The flailing attacks on Rick Perry multiply as he pulls easily ahead of the Republican field. Journalists had rooted for an exciting figure to parachute into the lackluster race but now probably regret that hope. Perry scares them. He is, by their lights, a "terrifying" critic of the New Deal and Great Society, a "theocrat," a hater of "science," and no "compassionate" conservative.
The same media that portrayed George W. Bush as ideologically dangerous now hold him up as the measure of an acceptable Republican. Rick Perry has managed to make journalists nostalgic for the Bush years. A Perry victory, the Washington Post reports with concern, would "cement the Republican Party's shift away from Bush's approach to a more libertarian, anti-government GOP."
In other words, another "compassionate" conservative from Texas would be tolerable to the chattering class after all, but not a Tea Partier from Texas.

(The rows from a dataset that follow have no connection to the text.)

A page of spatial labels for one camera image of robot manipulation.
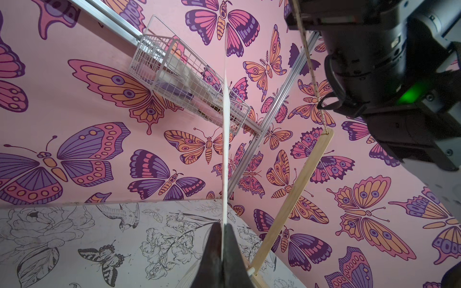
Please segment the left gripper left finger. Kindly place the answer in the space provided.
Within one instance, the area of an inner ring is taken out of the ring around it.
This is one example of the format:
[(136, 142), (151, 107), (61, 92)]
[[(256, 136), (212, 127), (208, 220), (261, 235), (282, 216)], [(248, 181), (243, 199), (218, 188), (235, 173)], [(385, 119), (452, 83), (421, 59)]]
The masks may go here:
[(191, 288), (222, 288), (222, 227), (220, 223), (211, 226), (204, 254)]

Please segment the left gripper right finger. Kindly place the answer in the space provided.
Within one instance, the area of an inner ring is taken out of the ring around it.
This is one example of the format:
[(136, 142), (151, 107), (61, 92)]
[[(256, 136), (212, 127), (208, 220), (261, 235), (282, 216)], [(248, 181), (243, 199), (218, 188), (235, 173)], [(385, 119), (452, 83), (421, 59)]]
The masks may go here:
[(253, 288), (231, 224), (223, 227), (222, 274), (224, 288)]

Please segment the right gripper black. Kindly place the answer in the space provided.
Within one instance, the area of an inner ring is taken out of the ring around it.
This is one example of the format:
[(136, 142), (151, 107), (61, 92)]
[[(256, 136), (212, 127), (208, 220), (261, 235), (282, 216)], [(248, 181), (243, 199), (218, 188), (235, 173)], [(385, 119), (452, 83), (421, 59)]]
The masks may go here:
[(290, 29), (318, 31), (333, 108), (379, 106), (437, 73), (449, 55), (449, 1), (291, 1)]

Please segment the white postcard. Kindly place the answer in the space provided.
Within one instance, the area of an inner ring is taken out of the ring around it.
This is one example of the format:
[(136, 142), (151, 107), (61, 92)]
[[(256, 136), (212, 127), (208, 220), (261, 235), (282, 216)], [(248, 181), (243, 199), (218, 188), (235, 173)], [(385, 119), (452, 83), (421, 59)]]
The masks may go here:
[(229, 186), (229, 136), (230, 136), (230, 121), (231, 121), (231, 102), (230, 102), (230, 93), (229, 85), (227, 78), (227, 54), (226, 48), (223, 50), (223, 176), (222, 176), (222, 244), (221, 244), (221, 261), (224, 262), (224, 248), (225, 248), (225, 228), (228, 224), (228, 186)]

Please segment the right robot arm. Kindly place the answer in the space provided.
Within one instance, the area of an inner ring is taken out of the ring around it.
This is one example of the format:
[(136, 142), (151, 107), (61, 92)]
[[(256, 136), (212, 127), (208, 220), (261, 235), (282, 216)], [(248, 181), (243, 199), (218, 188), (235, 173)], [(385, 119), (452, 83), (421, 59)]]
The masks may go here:
[(444, 230), (438, 263), (461, 255), (461, 58), (459, 1), (290, 1), (288, 27), (319, 32), (331, 87), (329, 111), (366, 125), (389, 162), (425, 184), (402, 202), (408, 217)]

Mitt Romney can count on favorable coverage in the coming months from a media that now sees its mission as "saving America from Rick Perry." Those words come from Washington Post columnist Ruth Marcus, who calls that an "urgent fight." Perry represents to this media the dreaded continuation and expansion of 2010 Tea Party success, whereas Romney represents a reassuring step back to the safety of establishment Republicanism.

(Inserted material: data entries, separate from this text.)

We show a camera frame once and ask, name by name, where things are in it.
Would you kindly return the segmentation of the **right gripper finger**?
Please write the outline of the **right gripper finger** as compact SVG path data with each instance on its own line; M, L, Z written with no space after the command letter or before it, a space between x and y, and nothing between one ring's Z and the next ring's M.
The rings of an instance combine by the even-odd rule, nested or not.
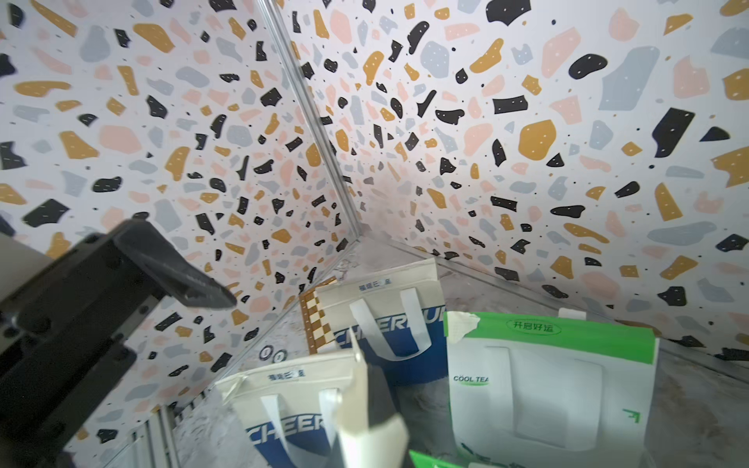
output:
M403 421L397 395L388 384L382 368L369 365L367 378L369 426L380 426L394 418Z

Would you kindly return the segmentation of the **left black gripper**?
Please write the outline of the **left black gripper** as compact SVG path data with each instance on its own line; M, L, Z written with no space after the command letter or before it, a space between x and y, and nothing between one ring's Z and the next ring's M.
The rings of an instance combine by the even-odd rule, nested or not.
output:
M160 288L187 307L237 304L146 220L92 234L55 261L2 236L2 466L71 466L64 447L133 366L125 342Z

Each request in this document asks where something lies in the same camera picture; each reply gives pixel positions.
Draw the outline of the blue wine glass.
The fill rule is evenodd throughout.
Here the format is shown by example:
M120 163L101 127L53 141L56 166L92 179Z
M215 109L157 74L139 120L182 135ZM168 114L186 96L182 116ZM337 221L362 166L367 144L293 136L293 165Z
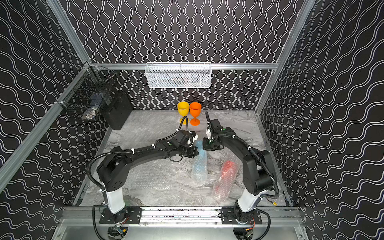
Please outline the blue wine glass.
M194 157L191 178L196 185L204 185L208 179L208 154L203 149L203 141L196 141L199 154Z

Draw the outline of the yellow wine glass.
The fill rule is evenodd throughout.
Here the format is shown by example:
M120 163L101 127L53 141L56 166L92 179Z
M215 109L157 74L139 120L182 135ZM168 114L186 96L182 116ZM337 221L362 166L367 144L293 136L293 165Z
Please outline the yellow wine glass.
M181 115L180 122L182 122L183 117L186 117L189 113L190 105L188 102L182 101L177 104L178 112Z

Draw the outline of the orange wine glass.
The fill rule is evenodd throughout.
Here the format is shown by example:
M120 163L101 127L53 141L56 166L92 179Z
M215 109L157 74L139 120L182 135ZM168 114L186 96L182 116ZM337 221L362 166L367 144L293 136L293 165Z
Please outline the orange wine glass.
M200 103L191 103L190 104L190 114L193 117L190 121L192 126L198 126L200 124L200 120L198 116L201 114L202 105Z

The rumored strategy of Romney against Perry will apparently feed off these media fears. According to Washington Post columnist Marc Thiessen, "Romney's campaign will argue that Perry is against the very idea of Social Security and Medicare," and it will use his book Fed Up! to "scare seniors in early-primary states with large retiree populations, such as Florida and South Carolina." Also: "The Romney campaign will argue that Perry repels independents and can't win in key swing states such as Florida, Ohio, Wisconsin, Pennsylvania and Michigan -- while Romney can."
And yet if Perry is too conservative for Romney's taste, he is also, on at least one issue, too liberal. Thiessen reports that the Romney campaign "plans to use immigration to drive a wedge between Perry and his conservative base by highlighting Perry's opposition to a border fence and legislation he signed in 2001 allowing the children of illegal immigrants to attend Texas colleges and universities at in-state tuition…. Romney strategists believe immigration will be a devastating issue for Perry with Tea Party Republicans across the country -- especially in important primary states such as Arizona."
Another line of attack will be that Perry is the "anti-government candidate who has spent most of his life in government," says Thiessen. Romney has already rehearsed this one, saying in a speech on Tuesday that "career politicians got us into this mess and they simply don't know how to get us out."
Much of this is likely to fall flat. A scenario in which the Tea Party rushes into Romney's arms over immigration is improbable, particularly if he is at the same time knocking Perry for a dim view of Social Security and Medicare and saying that Perry is unacceptable to independents. The two lines of attack will cancel each other out. Lumping Perry in with career politicians that "got us into this mess" also seems odd, since most Tea Partiers don't associate Perry with the national political class and consider jobs-rich Texas under Perry a contrast to the mess.
Unmentioned in the Thiessen piece is whether Romney will engage Perry on any cultural issues. Perhaps this is an area best avoided by Romney, though one can imagine the media helping him in this regard, casting the formerly pro-choice Mormon as more "mainstream" than the "theocrat" Perry.
The media is certainly itching to address these issues. In a preview of things to come, New York Times executive editor Bill Keller demands to know if a candidate places "fealty" to religion over the "Constitution." What touching concern from Keller for a document liberals have shredded through fealty to secularism.
Most of the Founding Fathers wouldn't have passed Keller's vetting. If Perry is a "theocrat" for thinking that America is one nation under God, so were they. If Perry is "anti-science" for thinking that the world didn't create itself through random processes, so were they. As usual, the media intends to use politically correct name-calling and mau-mauing as its chief mode of covering a conservative candidate. Any stick will do in its quest to save liberal America from Rick Perry.